## TASK GOAL
Using the data beneath this instruction, retype only the lines from the one that contains "(425, 249): 2.74" down to the one that contains "An entry from", both included, exactly as they appear.

## PROVIDED RECORDS
● ● ● ●

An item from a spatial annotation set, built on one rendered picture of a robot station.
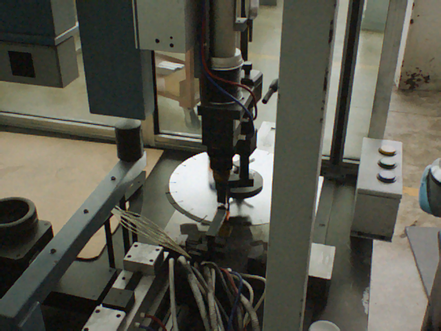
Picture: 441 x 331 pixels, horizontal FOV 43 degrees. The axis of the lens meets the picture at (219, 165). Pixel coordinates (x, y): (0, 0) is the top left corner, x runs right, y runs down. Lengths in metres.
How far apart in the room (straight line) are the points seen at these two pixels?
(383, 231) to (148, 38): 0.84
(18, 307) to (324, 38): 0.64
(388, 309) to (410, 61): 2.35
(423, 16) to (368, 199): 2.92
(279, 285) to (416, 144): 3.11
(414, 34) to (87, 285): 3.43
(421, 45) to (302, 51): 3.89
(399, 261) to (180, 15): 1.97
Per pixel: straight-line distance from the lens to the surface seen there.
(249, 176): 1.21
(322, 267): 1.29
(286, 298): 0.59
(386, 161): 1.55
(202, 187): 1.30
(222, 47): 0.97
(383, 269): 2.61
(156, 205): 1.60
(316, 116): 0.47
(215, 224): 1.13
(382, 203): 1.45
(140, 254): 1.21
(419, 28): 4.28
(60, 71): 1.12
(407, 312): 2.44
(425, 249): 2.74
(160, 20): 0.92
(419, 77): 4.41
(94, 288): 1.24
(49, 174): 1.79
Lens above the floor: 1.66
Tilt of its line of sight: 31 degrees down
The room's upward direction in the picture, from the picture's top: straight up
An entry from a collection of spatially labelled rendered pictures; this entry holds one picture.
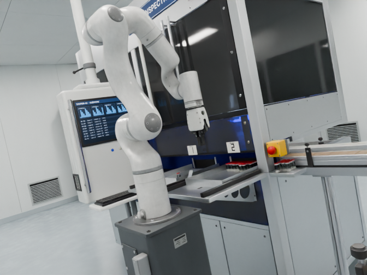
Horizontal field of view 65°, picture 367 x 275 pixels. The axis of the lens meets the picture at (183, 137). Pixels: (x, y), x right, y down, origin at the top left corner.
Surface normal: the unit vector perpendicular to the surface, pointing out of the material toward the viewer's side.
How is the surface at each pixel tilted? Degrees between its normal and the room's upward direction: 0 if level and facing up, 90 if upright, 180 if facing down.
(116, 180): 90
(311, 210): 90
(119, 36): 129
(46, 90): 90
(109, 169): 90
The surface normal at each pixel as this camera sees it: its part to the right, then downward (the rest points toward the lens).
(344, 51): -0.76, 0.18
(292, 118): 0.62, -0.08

● ● ● ●

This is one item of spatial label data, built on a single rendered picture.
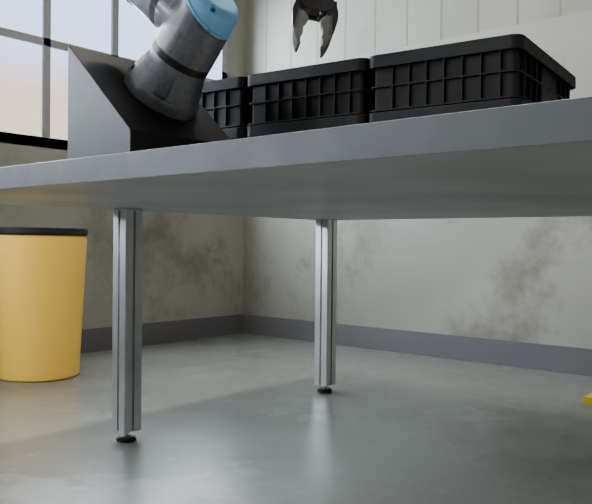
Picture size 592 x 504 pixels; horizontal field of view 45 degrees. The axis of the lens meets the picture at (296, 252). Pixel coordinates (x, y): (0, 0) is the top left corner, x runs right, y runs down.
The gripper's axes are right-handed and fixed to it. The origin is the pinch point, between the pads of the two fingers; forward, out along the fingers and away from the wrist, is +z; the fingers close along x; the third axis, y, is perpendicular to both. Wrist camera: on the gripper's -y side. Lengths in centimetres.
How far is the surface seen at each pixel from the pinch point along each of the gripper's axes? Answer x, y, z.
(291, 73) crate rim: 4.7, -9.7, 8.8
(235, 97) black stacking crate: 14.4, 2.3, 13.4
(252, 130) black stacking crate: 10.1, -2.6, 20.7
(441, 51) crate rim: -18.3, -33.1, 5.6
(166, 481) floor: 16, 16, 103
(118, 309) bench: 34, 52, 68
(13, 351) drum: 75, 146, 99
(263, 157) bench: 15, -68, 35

● ● ● ●

## EXERCISE SOLUTION
(425, 249): 2.74
(160, 20): 0.92
(419, 77): 4.41
(94, 288): 1.24
(49, 174): 1.79
Lens above the floor: 1.66
Tilt of its line of sight: 31 degrees down
The room's upward direction in the picture, from the picture's top: straight up
An entry from a collection of spatially labelled rendered pictures; this entry holds one picture.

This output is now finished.